Retrospective で Problem -> Solution をだすという KAIZEN のやりかたが、日本ではとても普及している。アリスターコバーンのアイデアに基づくKPT(Keep/Problem/Try)フォーマットは、日本ではデファクトと言っていい。みんな改善が大好きで、改善点が出ないようなふりかえりは意味がないとすら思っている人もいるくらい。
アジャイルコーチたちはスクラムマスターからこんな相談をよく受ける。「ふりかえりでの悩みがあります。改善点がでないんです。」「でてきた改善点がちっとも解決されないんです」「改善しないのでふりかえりをやめてしまいました」
日本での長いコーチングの経験に基づき、私たちは改善を中心にしたふりかえりには問題がいくつかあることを発見した。
1. 暗くなること
2. 改善点は仮説であり、実現可能かどうかはわからないこと
3. だから、いくらでもアイデアを出せるし議論ができてしまうこと
4. 同じような課題や改善点が残り続けることで、人々がポジティブになれなくなっていくこと
これらの問題によって、ふりかえりが長時間になってしまったり、疲れてもうやりたくないと思ったり、楽しくない、と思うようになってしまうことが、よくあるのだ。チーム自身がふりかえりを行うので、ミーティングが長くなれば、作業にかけられる時間が減ってしまう。楽しくもないし改善もしないようなふりかえりなら、やめてしまうのが解決策なのだ!
Linda Rising の Positive Retrospective というアイデアを発見した。LindaはProject Retrospective の第一原則を参照し、まずこれまでやってきたことを肯定することからはじめ、その上で代替案を出していこう、ということだった。
そう、私たちはまず、チームがこれまでになにができたかを確認するセレモニーをやらなければならないのだ。Fearless Change における Small Successes パターンのように。Scrumがいうベロシティが意味するチームの能力、現在位置を確認し、完了/実験と成長と学びを喜ぶセレモニーが必要なのだ。チームメンバーがそれぞれ成し遂げたことを確認し、何に喜び、何を学びと感じたのかを共有しあう。
私たちはこのふりかえりにあたって、壁に貼る、一つのフォーマットを考えた。

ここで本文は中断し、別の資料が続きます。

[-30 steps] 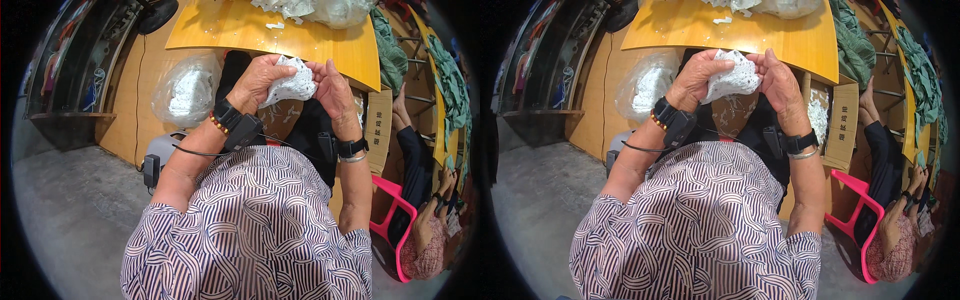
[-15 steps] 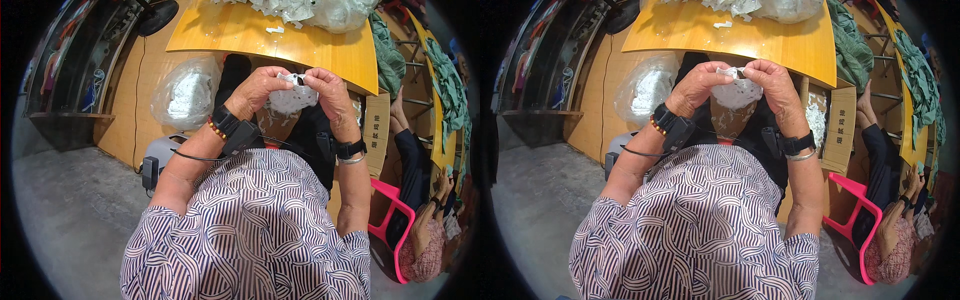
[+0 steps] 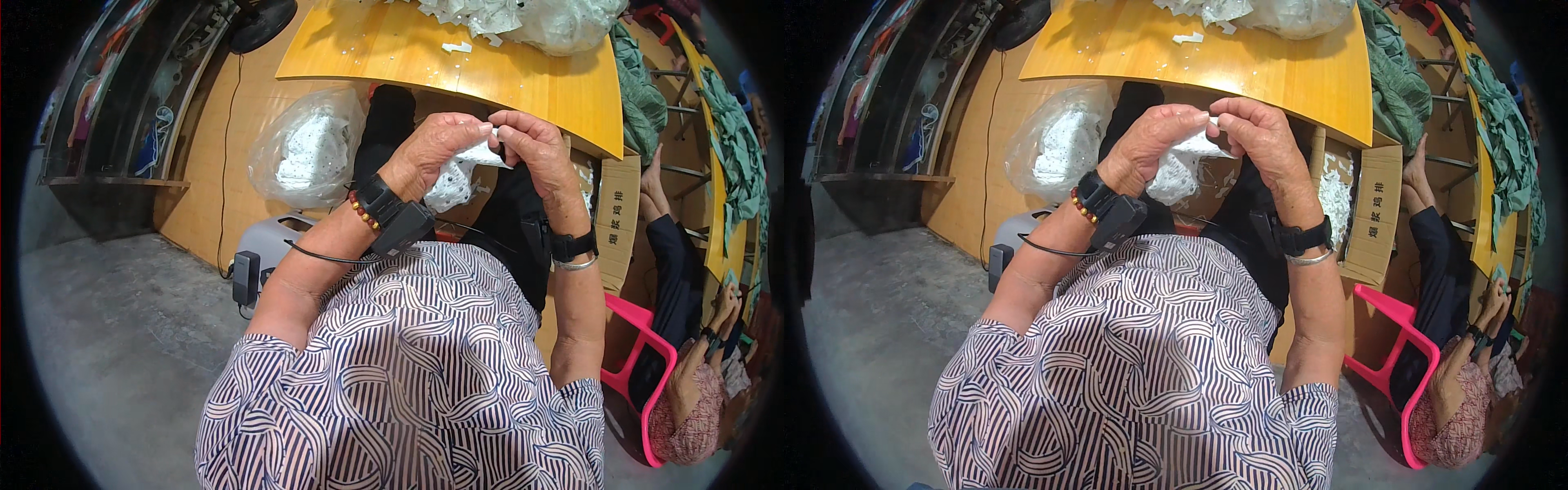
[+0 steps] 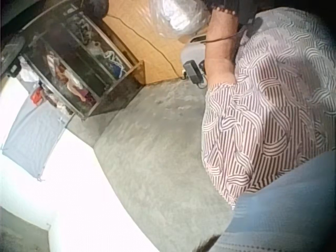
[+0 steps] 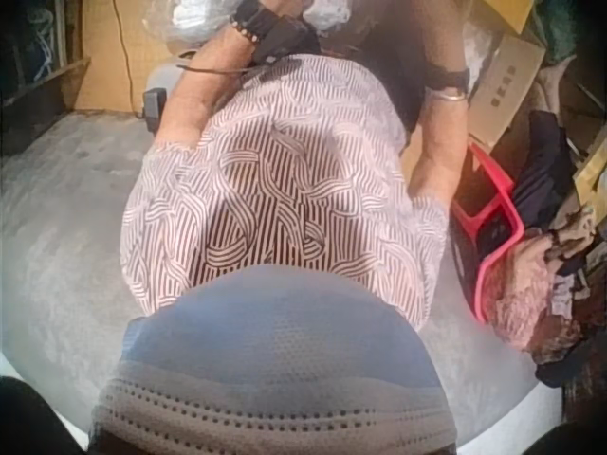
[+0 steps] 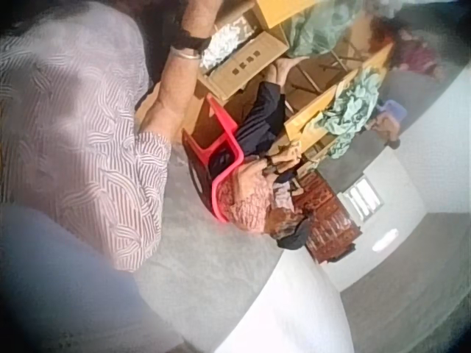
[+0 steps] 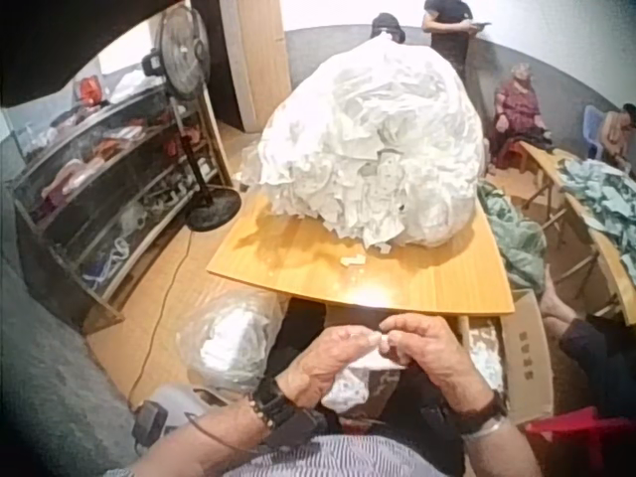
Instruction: Sorting and separating small white lace or textile pieces from a bundle.
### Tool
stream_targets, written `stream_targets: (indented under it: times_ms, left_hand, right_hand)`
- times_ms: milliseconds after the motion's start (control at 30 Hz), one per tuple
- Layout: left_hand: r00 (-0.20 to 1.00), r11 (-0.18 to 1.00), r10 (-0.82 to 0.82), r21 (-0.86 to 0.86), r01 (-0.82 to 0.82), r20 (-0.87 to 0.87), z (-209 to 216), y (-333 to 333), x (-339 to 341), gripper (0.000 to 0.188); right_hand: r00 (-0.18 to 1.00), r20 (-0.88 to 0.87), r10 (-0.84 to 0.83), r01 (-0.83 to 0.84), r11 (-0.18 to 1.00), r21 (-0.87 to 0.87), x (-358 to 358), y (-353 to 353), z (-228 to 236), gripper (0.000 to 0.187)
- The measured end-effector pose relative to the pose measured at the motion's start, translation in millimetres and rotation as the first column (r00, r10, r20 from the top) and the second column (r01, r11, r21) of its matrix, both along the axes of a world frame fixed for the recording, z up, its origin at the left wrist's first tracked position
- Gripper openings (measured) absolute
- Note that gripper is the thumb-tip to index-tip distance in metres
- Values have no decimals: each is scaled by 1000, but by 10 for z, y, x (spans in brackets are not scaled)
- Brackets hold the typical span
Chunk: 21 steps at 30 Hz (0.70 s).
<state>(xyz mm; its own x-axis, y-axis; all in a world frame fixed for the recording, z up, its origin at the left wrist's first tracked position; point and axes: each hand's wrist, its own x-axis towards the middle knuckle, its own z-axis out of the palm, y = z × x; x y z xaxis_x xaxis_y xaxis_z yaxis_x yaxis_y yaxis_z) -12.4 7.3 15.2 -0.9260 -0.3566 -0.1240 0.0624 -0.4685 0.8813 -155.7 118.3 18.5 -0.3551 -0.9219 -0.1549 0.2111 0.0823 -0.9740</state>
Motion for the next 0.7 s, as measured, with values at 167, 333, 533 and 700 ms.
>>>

Fun! Done! Learn! である。このフォーマットの特徴はベン図になっていることだ。複数の要因にかかる要素を示すことができる。例えば楽しく新しいやり方を覚えたのなら、Learn!かつFun!とすることができる。
多くの場合、学びは喜びだ。チームは継続的な学びを繰り返してどんどんよくなっていく。そしてそれは喜びにも繋がる。喜びはチームの燃料になる。チームはまた、より多くのDoneを生み出していく。
当初私たちはDoneではなく、Deliveryという言葉を使おうとした。ただリズムがよりよいDoneを使おうという話になった。Regional Scrum Gathering Tokyo で Hunter Industries の Chris Lucian が実験について講演した。そうだ、実験だ。私たちは Done の中に実験も含めるべきだと気づいた。
このフォーマットについて Tsutomu Yasui がブログに書いたところ、数週間のうちに日本中で Fun! Done! Learn! が行われるようになった。ブログやfacebookで毎週のように「やってみたよ!」という報告が届いている。Regional Scrum Gathering Tokyo でも Kazuki Mori が Fun! Done! Learn! のボードを作ったところ、貼りきれないほどのポストイットが壁を埋め尽くした。
私たちはなぜここまで Fun! Done! Learn! が人々にポジティブな効果をあたえるのか、科学的なエビデンスをまだもっていない。しかし、このムーブメントになにか重要な発見があるのではないか?とすら思うようになった。
DevOps Days Tokyoの場で Fun! Done! Learn! をやることで、この現象が様々な現場でどのような結果に繋がるのかを実験したい。ぜひ、皆さんの職場に持ち帰って実験してほしいと考えている。実験はDone!でありFun!であり、Learn!につながる。まさにアジャイルなマインドセットを Fun! Done! Learn! が呼び起こし、見える化するのではないかと考えている。
この最新のレトロスペクティブについて皆さんに共有し、フィードバックをいただければと考えている。